C’è infine l’enorme problema delle crisi aziendali, che stanno falcidiando il nostro territorio, spesso per mano di multinazionali che smantellano insediamenti produttivi che hanno un mercato e produzioni di qualità, alla ricerca del massimo profitto in Paesi con costi del lavoro imparagonabili ai nostri. Una legge che contrasti le delocalizzazioni non è più rinviabile.

Chi contesta la nostra scelta – concludono i due sindacalisti – sostiene che non è questo il momento per scioperare. Noi invece crediamo che sia esattamente questa la fase per pretendere il cambiamento, perché oggi, non domani, si comincia a costruire l’Italia del post pandemia (una pandemia che, peraltro, siamo ancora lontani dallo sconfiggere definitivamente e che deve ancora vederci tutti impegnati nel contrasto al contagio). 

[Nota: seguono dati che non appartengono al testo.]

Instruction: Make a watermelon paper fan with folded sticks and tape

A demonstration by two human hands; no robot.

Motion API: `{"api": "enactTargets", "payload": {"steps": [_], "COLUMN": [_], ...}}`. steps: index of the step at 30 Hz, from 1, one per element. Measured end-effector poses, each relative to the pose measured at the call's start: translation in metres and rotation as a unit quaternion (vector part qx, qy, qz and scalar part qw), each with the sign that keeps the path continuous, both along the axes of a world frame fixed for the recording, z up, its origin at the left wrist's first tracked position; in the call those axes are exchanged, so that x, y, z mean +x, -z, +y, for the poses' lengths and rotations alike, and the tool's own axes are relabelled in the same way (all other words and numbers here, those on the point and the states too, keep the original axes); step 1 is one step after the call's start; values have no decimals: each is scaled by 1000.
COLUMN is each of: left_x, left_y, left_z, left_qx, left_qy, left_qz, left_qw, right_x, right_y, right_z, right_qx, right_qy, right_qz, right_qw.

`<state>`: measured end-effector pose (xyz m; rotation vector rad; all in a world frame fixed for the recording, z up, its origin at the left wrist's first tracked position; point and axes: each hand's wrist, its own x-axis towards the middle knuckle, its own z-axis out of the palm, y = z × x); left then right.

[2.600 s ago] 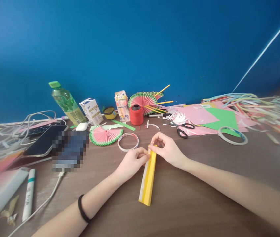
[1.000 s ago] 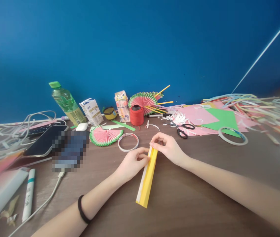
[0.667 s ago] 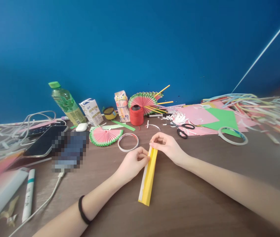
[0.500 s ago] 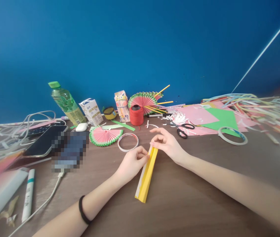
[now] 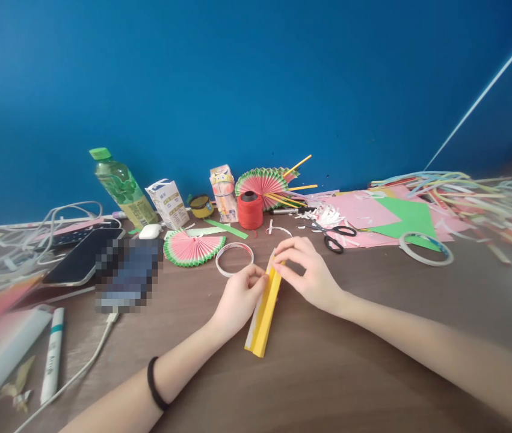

Il Covid ha acuito le diseguaglianze e la sofferenza sociale, e non è accettabile che le risorse non vadano destinate a rimediare a questa situazione.  Gli stessi fondi del Pnrr, se non vincolati alla creazione di un’occupazione stabile e di qualità, rischiano di trasformarsi nell’ennesima occasione mancata, un’occasione peraltro irripetibile.

Se non si cambia modello di sviluppo, le sfide della transizione digitale e della conversione ecologica del tessuto produttivo, non riusciremo a vincerle. Sempre che vincerle significhi, per tutti, migliorare le condizioni delle fasce popolari e non scaricare su di loro, per l’ennesima volta, i costi delle enormi trasformazioni in corso.

Per tutte queste ragioni saremo a Milano giovedì prossimo e ci asterremo dal lavoro, con l’obbiettivo ambizioso ma irrinunciabile di preparare un futuro all’altezza dei bisogni e delle aspettative dei cittadini veneti e italiani, e in particolare delle nuove generazioni che non possono perdere la speranza di realizzarsi nel nostro Paese”.